> **Exercise details**
Write out the listing below from the line containing "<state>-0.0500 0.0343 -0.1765" to its last line, unaltered, ends included.

> **Supplied material**

:::

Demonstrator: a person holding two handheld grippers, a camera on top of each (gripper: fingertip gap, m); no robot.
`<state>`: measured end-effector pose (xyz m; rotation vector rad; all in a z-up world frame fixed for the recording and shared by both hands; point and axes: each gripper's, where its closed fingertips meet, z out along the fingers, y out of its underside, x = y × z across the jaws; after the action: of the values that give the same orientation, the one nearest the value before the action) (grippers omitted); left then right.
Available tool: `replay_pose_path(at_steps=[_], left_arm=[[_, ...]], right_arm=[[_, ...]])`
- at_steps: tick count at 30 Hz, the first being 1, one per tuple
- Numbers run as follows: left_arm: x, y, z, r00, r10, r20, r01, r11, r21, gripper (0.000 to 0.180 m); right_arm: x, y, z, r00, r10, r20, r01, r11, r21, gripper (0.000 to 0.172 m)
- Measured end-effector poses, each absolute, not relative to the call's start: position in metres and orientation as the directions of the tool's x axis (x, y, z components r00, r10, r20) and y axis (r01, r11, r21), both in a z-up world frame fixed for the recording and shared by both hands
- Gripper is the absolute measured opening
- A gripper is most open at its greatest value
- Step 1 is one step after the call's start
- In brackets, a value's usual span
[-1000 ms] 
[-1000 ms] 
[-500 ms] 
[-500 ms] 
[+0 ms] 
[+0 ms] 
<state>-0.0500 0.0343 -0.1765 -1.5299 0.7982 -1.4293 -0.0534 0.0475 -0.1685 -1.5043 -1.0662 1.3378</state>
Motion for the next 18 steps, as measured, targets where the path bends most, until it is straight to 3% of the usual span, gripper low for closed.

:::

> **Result of this exercise**
<state>-0.0500 0.0343 -0.1765 -1.5299 0.7982 -1.4293 -0.0534 0.0475 -0.1685 -1.5043 -1.0662 1.3378</state>
Motion for the next 18 steps, as measured, targets where the path bends most, until it is straight to 3% of the usual span, gripper low for closed.

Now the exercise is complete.